The inevitable leap

Here’s my big news, guys:

I quit my job, and I’m going to Nepal.

There are a million feelings and thoughts going through my heart and mind right now, and my list of things to do before I leave in about a month seems infinite.  But for some reason, I know I’m going to be ok and I know this is what I was meant to do.

How this all came about is a long story – a beautiful one, and a spontaneous one, and one that came together in a way that only fate could carefully craft – but it is long and I don’t really have the energy.

Because this is definitely making ripples in the calm, monotony that has been my life for the past year. Stable, 9-5 job. Living in my apartment with my dog and my boyfriend who I would wake up to every morning, and come home to every evening. Then on most weekends I would go home to my parents’, even San Diego to visit my sister every once in awhile. Very normal, very safe, very routine.

I knew I wasn’t done traveling the second I got home from Malta. I knew that that was just a tiny peek at what lies outside my bubble here at home. And even though I moved to LA and got a job and started my “grown-up” life with my “big girl” job, I knew it was inevitable that I would long to get on a plane and go somewhere far. Far outside of my comfort zone again.

So when the opportunity came about, I jumped on it. It just felt right at the time, and that’s as much as I can really say. This was it, this was what I had been waiting for.

I have loved the independence of having my own place, complete with (in my own mind) my Carrie Bradshaw closet with my shoes all proudly displayed, a place to hang my paintings, my dad’s old couch from the 70s that everyone else thinks is ugly. Mine, something to call my own.

I have loved this past year of working at my job. Honestly. Who doesn’t complain from time to time. And if you know me, I’m dramatic as it is. But really, I have a cool gig right by the beach and I get to do some really cool things and I have learned so much. I have met lifelong friends. And my boss let me take my pup to the office. And is totally openminded with my travels and wishes me the best. How lucky did I get?

I have loved being so close to home and with the ability to just swing by my parents’ whenever I want to. Bring roses for mom, collect lemons from her lemon tree, watch Forensic Files marathons. Eat breakfast with my dad, feed the pups and rabbits, teach him how to post on Twitter. With my sisters being a lot further away from home than me, I know they have loved it too.

I have loved this past year of exploring LA with my boyfriend. From hikes with our pup to finding new shaved ice places on Yelp to forcing him to go with me to eat Korean BBQ as often as he’d let me. Even just driving around for hours looking for parking. Just anything and everything together. This year has been trying, but I couldn’t imagine my life without him.

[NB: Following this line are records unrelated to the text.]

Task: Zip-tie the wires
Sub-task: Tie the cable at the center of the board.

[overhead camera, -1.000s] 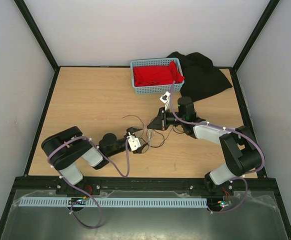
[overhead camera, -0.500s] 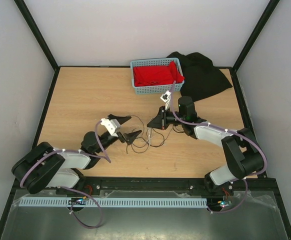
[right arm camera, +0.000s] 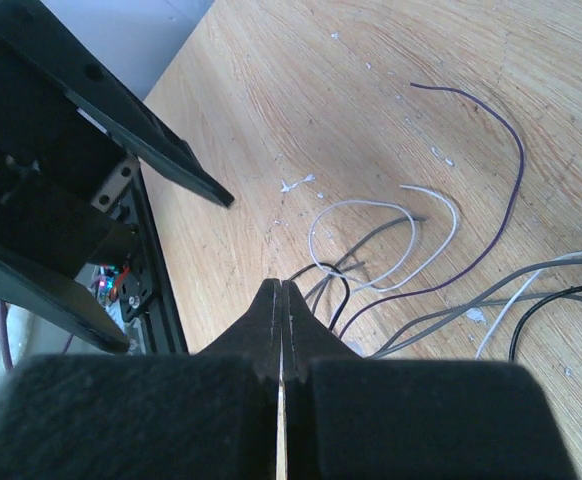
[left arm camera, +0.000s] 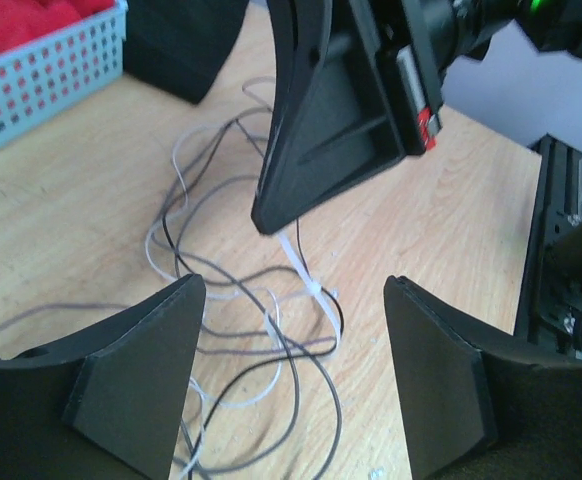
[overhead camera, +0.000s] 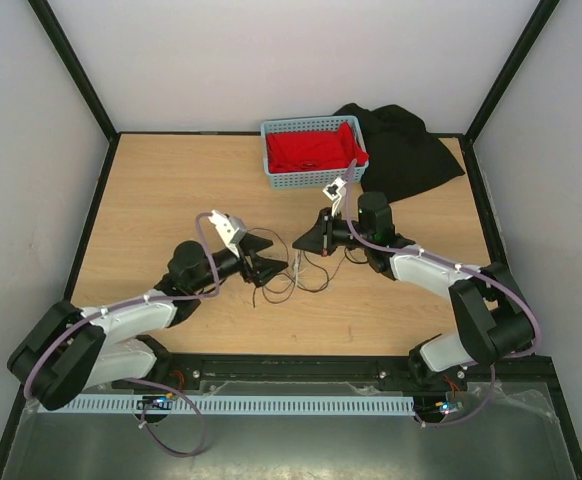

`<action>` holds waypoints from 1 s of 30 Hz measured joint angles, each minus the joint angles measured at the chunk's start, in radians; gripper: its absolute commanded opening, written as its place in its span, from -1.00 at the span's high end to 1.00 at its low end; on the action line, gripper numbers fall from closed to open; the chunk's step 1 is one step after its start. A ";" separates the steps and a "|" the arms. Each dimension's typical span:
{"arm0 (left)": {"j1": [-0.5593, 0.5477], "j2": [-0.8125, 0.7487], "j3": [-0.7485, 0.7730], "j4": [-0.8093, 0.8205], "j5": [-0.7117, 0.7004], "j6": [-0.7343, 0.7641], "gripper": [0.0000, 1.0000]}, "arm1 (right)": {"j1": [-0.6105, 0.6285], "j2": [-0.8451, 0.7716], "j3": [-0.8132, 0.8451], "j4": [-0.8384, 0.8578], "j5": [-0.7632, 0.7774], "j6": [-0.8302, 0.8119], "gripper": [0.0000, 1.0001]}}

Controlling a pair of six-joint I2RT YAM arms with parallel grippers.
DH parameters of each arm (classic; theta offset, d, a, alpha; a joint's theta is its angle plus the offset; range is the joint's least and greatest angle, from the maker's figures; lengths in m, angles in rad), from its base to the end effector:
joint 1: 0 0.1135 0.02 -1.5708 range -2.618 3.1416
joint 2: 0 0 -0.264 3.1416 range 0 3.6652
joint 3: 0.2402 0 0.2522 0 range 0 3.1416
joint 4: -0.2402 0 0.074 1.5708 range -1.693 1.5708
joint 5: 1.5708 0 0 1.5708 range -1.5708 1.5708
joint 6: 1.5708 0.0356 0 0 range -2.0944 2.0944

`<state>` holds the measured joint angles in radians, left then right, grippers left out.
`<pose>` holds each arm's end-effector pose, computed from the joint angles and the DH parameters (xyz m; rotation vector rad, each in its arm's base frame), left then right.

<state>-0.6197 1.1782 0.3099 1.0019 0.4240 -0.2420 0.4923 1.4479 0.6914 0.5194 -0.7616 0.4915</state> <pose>0.1776 -0.1447 0.2234 0.6379 1.3904 -0.9998 0.2562 0.1653 0.2276 -0.5910 1.8730 1.3574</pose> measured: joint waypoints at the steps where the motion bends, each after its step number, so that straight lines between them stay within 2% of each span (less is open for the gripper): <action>1: -0.005 0.002 0.002 -0.019 0.007 -0.005 -0.44 | 0.001 -0.001 0.000 0.002 0.002 0.004 1.00; 7: -0.036 0.088 0.023 -0.101 0.018 -0.021 -0.37 | 0.013 -0.003 0.000 0.009 0.007 0.027 1.00; 13: -0.050 0.160 0.047 -0.082 0.016 -0.032 -0.36 | 0.022 -0.007 -0.001 0.013 0.007 0.040 1.00; 15: -0.050 0.164 0.049 -0.069 0.013 -0.034 -0.27 | 0.024 -0.008 -0.001 0.014 0.007 0.043 1.00; 17: -0.050 0.164 0.053 -0.058 0.013 -0.036 -0.06 | 0.026 -0.008 -0.001 0.015 0.007 0.046 1.00; 19: -0.050 0.165 0.060 -0.048 0.013 -0.037 0.07 | 0.028 -0.008 -0.002 0.017 0.007 0.048 1.00; 24: -0.050 0.196 0.088 -0.023 0.016 -0.041 0.12 | 0.034 -0.008 -0.003 0.030 0.007 0.049 1.00; 30: -0.050 0.259 0.100 0.010 0.026 -0.055 0.33 | 0.038 -0.008 -0.005 0.031 0.008 0.053 1.00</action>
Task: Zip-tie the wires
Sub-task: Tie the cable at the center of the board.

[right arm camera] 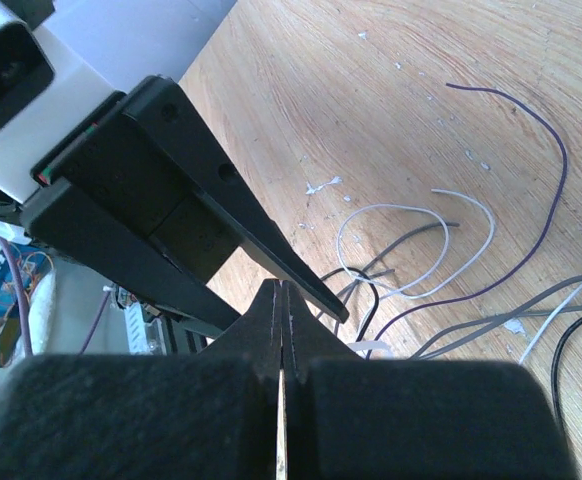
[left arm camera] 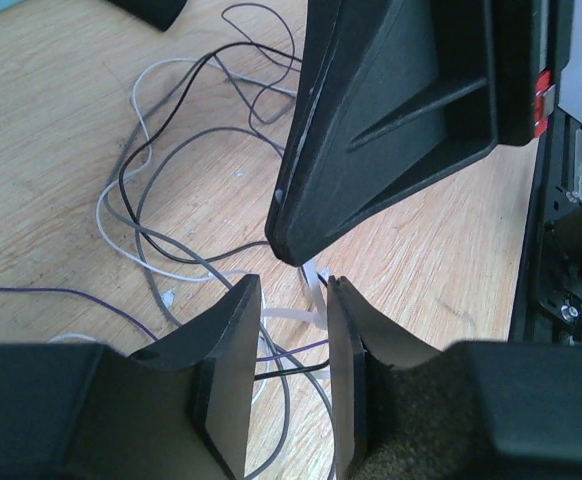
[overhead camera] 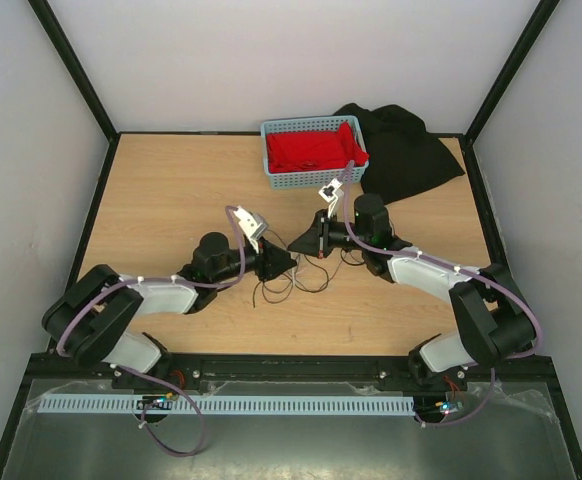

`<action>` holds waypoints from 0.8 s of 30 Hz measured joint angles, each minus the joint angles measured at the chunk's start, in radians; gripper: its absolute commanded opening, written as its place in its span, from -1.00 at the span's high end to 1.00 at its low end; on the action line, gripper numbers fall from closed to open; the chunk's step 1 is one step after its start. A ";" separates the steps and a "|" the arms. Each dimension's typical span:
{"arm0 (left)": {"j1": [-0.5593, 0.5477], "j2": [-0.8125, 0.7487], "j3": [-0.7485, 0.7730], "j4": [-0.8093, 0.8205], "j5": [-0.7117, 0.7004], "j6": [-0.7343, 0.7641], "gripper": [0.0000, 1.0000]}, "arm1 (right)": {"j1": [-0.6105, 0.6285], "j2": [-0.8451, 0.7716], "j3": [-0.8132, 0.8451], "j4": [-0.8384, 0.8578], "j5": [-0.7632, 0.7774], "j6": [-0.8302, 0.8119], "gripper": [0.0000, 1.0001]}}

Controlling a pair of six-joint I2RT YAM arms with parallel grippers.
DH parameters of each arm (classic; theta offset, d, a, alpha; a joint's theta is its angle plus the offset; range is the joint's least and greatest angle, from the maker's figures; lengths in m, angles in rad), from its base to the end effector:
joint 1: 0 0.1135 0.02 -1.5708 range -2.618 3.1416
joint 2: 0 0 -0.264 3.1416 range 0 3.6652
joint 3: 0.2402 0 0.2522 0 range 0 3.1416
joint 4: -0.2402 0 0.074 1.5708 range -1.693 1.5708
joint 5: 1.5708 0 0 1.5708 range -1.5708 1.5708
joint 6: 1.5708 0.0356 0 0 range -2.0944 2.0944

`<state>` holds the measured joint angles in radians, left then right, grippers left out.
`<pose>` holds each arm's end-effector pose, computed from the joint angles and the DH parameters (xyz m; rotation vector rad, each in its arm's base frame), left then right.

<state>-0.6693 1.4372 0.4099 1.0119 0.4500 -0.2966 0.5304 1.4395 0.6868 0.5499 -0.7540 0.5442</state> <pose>0.2013 -0.1790 0.1949 0.6739 1.5589 -1.0935 0.2492 0.1744 0.2314 -0.5872 1.8629 1.4079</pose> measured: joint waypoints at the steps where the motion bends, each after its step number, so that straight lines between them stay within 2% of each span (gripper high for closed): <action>1: 0.000 0.008 0.000 0.002 0.002 -0.001 0.35 | 0.000 0.000 0.000 0.000 0.002 0.000 1.00; 16: 0.000 0.052 -0.002 0.073 0.014 -0.003 0.54 | 0.001 -0.002 0.031 -0.039 0.037 -0.005 1.00; 24: 0.002 0.070 -0.018 0.125 0.013 -0.004 0.76 | 0.002 -0.002 0.102 -0.111 0.057 -0.028 1.00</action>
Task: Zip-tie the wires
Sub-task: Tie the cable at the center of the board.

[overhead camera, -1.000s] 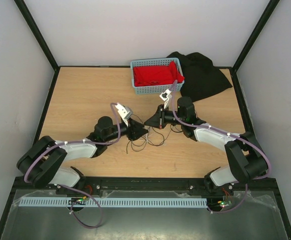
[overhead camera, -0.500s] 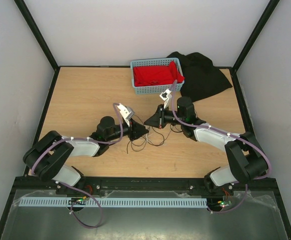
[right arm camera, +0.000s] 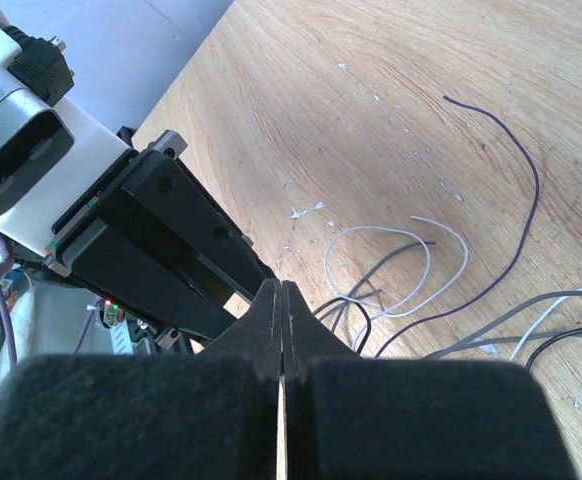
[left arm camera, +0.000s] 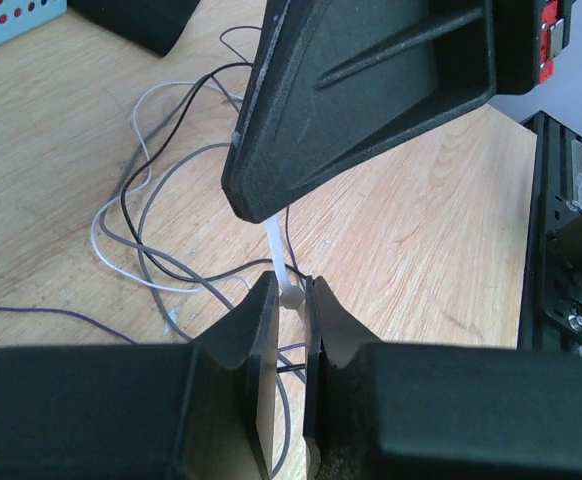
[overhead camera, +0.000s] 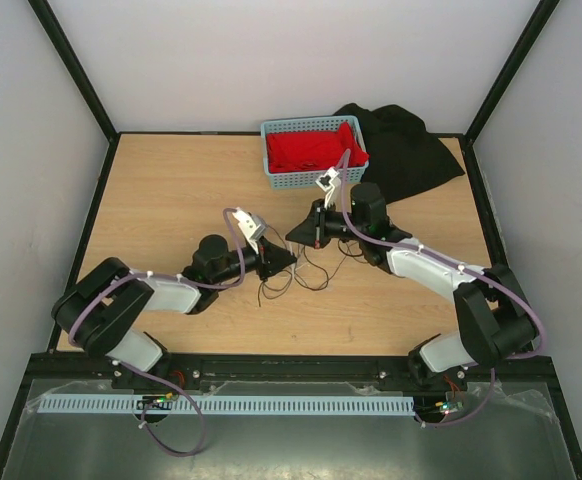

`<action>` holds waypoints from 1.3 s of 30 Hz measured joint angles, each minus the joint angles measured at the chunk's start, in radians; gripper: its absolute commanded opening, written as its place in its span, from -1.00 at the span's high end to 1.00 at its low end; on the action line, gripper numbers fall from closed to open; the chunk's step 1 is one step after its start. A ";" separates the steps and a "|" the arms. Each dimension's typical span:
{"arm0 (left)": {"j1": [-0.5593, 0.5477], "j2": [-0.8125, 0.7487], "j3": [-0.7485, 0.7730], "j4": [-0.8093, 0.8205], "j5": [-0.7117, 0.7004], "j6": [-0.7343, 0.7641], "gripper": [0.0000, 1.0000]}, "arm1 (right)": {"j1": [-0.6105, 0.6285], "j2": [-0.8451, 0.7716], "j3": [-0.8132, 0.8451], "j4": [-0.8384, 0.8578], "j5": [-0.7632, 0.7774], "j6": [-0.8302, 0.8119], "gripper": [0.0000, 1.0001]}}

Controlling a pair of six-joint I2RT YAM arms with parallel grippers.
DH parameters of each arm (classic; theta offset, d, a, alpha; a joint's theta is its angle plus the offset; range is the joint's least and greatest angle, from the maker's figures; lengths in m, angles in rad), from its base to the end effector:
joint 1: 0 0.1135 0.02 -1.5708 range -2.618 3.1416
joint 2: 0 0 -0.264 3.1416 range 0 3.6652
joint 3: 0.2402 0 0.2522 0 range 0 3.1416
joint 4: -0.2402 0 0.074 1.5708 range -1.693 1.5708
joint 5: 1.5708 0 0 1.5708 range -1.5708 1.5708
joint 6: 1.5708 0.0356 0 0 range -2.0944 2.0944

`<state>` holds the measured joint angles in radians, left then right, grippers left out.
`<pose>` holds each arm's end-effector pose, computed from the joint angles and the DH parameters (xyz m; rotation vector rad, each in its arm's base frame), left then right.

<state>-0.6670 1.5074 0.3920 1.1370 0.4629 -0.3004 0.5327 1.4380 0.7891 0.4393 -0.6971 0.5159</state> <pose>0.2029 -0.1800 0.1856 0.6778 1.5193 -1.1061 0.2602 0.1799 0.2539 -0.5647 1.8614 1.3434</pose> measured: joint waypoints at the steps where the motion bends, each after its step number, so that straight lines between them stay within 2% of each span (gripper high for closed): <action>1: 0.000 0.005 0.000 0.008 0.000 0.000 0.78 | 0.000 0.000 0.006 -0.013 0.002 -0.004 1.00; 10: 0.000 0.051 -0.029 0.103 -0.009 -0.017 0.84 | 0.001 0.000 0.037 -0.083 0.010 -0.022 1.00; 22: -0.003 0.092 -0.033 0.144 -0.012 -0.029 0.94 | 0.003 0.000 0.039 -0.095 0.019 -0.024 1.00; 39: -0.064 0.205 -0.071 0.267 -0.099 -0.076 1.00 | 0.002 0.023 0.097 -0.140 0.025 -0.021 1.00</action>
<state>-0.7307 1.7123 0.3214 1.4036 0.3641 -0.3763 0.5343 1.4609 0.8856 0.2989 -0.6724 0.4950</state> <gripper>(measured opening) 0.135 0.009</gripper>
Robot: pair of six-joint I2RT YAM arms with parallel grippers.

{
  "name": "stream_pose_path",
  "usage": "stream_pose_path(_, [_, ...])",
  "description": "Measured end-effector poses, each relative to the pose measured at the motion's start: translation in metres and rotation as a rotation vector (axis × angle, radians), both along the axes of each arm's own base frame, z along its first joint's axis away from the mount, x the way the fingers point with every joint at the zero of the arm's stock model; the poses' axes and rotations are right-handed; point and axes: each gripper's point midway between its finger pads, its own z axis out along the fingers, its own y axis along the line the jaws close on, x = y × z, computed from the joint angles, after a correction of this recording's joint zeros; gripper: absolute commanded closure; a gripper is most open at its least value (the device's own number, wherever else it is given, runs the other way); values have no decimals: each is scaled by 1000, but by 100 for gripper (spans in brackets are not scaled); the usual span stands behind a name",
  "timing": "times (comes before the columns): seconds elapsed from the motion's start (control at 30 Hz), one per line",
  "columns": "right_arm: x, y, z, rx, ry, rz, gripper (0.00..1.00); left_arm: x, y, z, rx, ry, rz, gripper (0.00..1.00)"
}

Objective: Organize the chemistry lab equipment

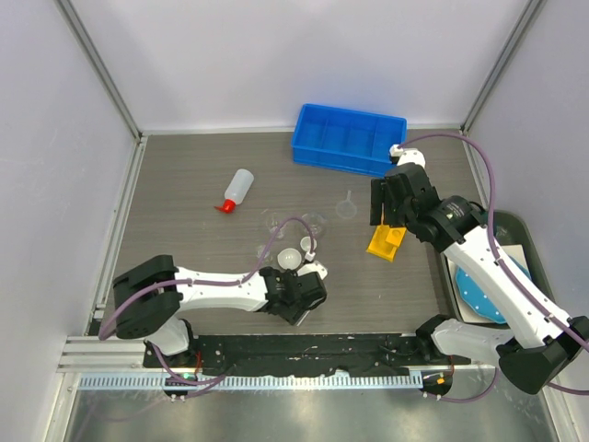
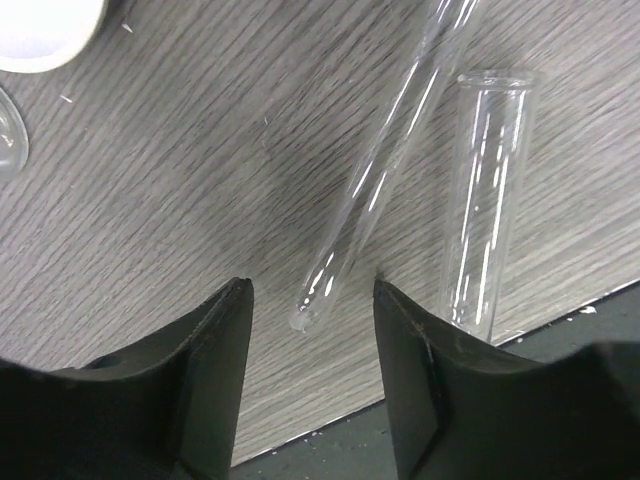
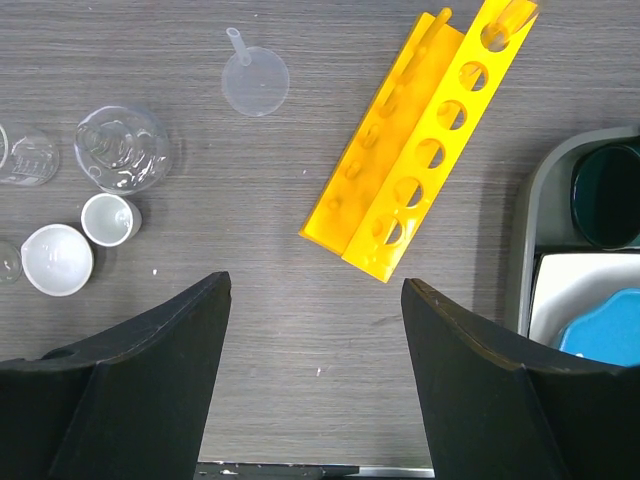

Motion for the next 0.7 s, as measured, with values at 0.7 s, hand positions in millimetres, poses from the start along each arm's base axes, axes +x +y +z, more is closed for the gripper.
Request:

Today, I am lost in the chaos. Of preparing to leave – moving out, tying up loose ends at work, figuring out what I need for my trip. But these are things that will be taken care of, I know this. I know I will get through it and be fine. But I’m leaving my boyfriend for at least a few months. And my mom just started talking to me again (cold shoulder treatment lasted about two weeks). Let’s be real, shit has been stressful.

And if I am feeling this way, I can imagine how the news came to others. I know that my loved ones are feeling an array of emotions – anger, fear, sadness, confusion. This is a selfish move I am making, absolutely. This is 100% for me, and with just me in mind. But I am young, and these are experiences I want for myself. I want to be the best possible me that I can be, and I think that it’s not only the appropriate time to do it – not married, no kids – but these are pivotal years to do it. I am knowledgeable and mature in a sense, but still naive and eager with so much to learn.

Jordan, my childhood friend who I will be traveling with (I’ll give you more details of who he is and exactly why we’re going, but that’s for a subsequent post), gave me an assignment. He told me to write down my intentions, my reasons for going, what I want to gain from this trip, what I hope to accomplish.

I may have to fine tune this, but speaking from the heart and as the thoughts enter my mind, this is it:

I want to live my life constantly challenging myself. I only want to live within my comfort zone for so long. Because even though I know that stepping outside of it comes frustration, doubt, sometimes pain, sometimes heartbreak, it is necessary. Because what is to follow makes it all worth it. I am at my greatest, my most confident, my most inquisitive, creative, independent, determined, self-assured. I am my favorite kind of me when I have overcome it.

Meeting new people and learning new cultures alters perspectives, no matter what. The more I learn the smaller I feel. The more I see, the more insignificant the once significant becomes. The things that matter come to the forefront and I value things and enjoy things in ways that I had forgotten to.

I am an artist. I am an individual with a unique perspective and mode of expression. I want to share it. I want to create. But I also want to expand my palette. I want to see, I want to evolve. I want to be inspired.

These ripples are necessary if my intention is to make waves before my time is up.